Leave out the pictures and set down the rest of the listing below word for word.
****
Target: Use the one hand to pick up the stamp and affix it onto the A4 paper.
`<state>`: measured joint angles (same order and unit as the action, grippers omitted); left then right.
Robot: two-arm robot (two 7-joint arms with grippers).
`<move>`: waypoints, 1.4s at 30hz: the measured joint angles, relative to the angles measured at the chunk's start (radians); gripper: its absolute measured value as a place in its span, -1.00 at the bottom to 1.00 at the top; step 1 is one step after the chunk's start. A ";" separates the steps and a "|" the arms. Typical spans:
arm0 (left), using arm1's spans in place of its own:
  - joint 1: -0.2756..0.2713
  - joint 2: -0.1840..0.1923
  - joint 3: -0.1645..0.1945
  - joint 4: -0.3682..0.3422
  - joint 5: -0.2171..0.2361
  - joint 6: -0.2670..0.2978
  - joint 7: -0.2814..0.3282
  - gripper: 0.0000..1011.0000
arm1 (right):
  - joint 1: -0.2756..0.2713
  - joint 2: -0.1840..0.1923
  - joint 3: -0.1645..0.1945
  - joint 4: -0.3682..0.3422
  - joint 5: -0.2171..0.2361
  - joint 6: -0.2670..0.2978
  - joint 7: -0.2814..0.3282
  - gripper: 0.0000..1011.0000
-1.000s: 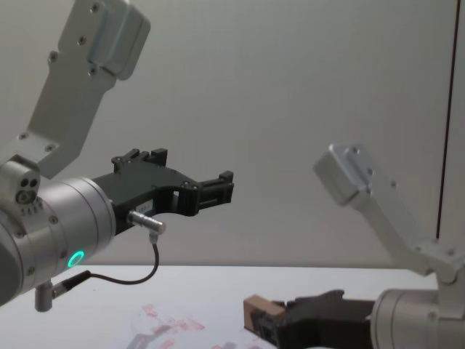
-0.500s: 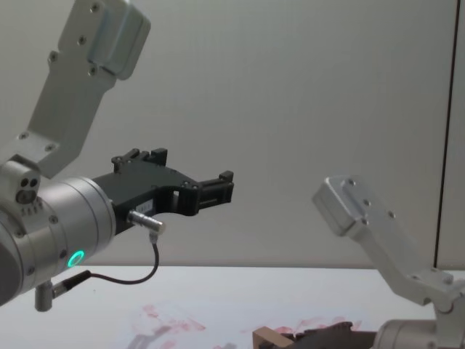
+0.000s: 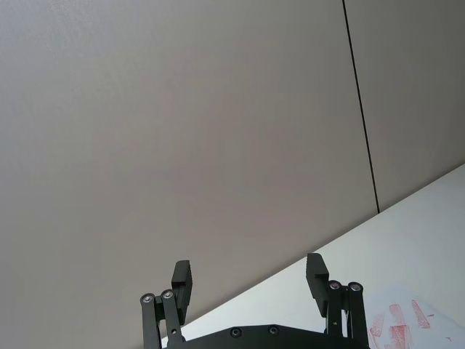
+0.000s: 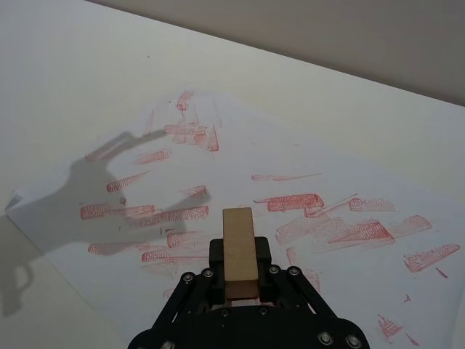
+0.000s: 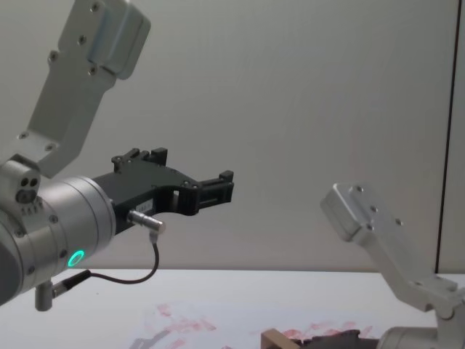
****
### Expected answer
Target: Use the one hand to pick up the stamp and affix it onto the A4 paper.
`<state>`: measured joint angles (same order and unit as the action, grippers omitted); left then right.
Robot: two-arm robot (two 7-joint arms with grippers).
`<move>`: waypoints, 1.4s at 30hz: the measured joint angles, relative to the angles measured at the chunk's start (radians); gripper: its absolute measured value as a place in its span, -1.00 at the bottom to 1.00 at the top; step 1 is one step after the chunk's start. A ";" separates the steps and a "|" the arms. Typical spans:
arm0 (left), using arm1's spans in place of its own:
  - joint 1: -0.2756..0.2713
  - joint 2: -0.1840..0.1923
  - joint 3: -0.1645..0.1945
  - joint 4: -0.3682..0.3422
  - joint 5: -0.2171..0.2361
  - joint 6: -0.2670..0.2978
  - joint 7: -0.2814..0.3282
  - gripper: 0.0000..1011.0000
arm1 (right):
  - joint 1: -0.2756..0.2713
  - joint 2: -0.1840..0.1923
  - joint 3: -0.1645..0.1945
  - joint 4: -0.3682..0.3422
  - joint 5: -0.2171..0.2361
  - joint 6: -0.2670..0.2978
  - joint 7: -0.2814..0.3282
  - gripper: 0.0000..1011.0000
-1.000s: 
-0.500s: 
+0.000s: 
+0.000s: 
+0.000s: 

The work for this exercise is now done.